No offence, but you too easily dispense with presumed Celtic place names in Central Europe. There are many pre Roman place names and villages along with river names that also seem to occur in France and Spain. Hall may be problematic but there are many current and former names showing Celtic roots. Of course, viewing a Proto-Celtic mother tongue does much to explain this and should also support the theory rather than take away from it.

From what Cunliffe has written he seems to have less of a problem with a wide language distribution than what you say Koch does. (or it is a misunderstanding of some sort)

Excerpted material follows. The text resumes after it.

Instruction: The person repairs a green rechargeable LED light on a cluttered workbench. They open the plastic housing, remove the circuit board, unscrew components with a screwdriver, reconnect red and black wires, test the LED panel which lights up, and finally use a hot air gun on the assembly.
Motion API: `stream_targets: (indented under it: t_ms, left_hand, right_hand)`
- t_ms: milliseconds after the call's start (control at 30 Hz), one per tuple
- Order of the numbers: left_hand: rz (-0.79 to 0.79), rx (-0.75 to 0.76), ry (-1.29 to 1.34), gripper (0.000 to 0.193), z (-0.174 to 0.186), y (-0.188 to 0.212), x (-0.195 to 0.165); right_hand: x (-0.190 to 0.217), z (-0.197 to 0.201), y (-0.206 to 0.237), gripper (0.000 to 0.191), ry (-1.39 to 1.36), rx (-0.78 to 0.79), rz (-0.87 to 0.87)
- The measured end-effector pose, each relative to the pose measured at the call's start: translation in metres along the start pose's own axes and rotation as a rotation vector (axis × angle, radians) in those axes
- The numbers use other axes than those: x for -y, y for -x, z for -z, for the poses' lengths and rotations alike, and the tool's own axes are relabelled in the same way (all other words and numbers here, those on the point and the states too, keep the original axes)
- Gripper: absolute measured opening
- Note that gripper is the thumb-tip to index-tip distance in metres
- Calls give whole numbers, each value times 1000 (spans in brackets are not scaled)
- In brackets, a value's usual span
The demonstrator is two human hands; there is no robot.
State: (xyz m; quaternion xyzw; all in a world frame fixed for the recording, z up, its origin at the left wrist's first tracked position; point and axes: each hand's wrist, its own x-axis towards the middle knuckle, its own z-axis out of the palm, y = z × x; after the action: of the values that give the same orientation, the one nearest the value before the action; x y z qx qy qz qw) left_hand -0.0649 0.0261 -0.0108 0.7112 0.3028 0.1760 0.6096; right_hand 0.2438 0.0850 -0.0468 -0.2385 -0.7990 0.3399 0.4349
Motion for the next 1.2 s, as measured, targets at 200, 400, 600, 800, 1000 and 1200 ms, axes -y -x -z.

It would seem to me that Koch favors a highly diverse language pattern in Central Europe like that in Italy. There is no reason this should be so. If a Celtic language was a trading language in the Atlantic zone it could as easily have been the language in Central Europe as well. These things do not show where the language its self originated and we need not have diverse languages over large areas.


The seemingly huge distribution of Celtic languages in Europe are actually not so exceptional. That is not to say there were no dialects or other languages of a Celtic root. We just cannot say for sure.

If we look at North America at about the time of first contact we see areas of very diverse languages and huge areas of one language family. We even see one language and its dialects spoken over an area roughly ebullient in size to the distribution of all the Celtic languages of Europe.

Given the geography of the regions I see nothing exceptional for a wider distribution of Celtic. It very well could have given rise to other languages around it.

Years ago Celtic and Italic were a hyphenated subgroup of Indo-European. Latin in particular seems close in many ways

Language spread from west to east is not so difficult an idea to overcome. At least not for the Northwest groups. The Southeast group and those spoken in Asia seem a bit more problematic.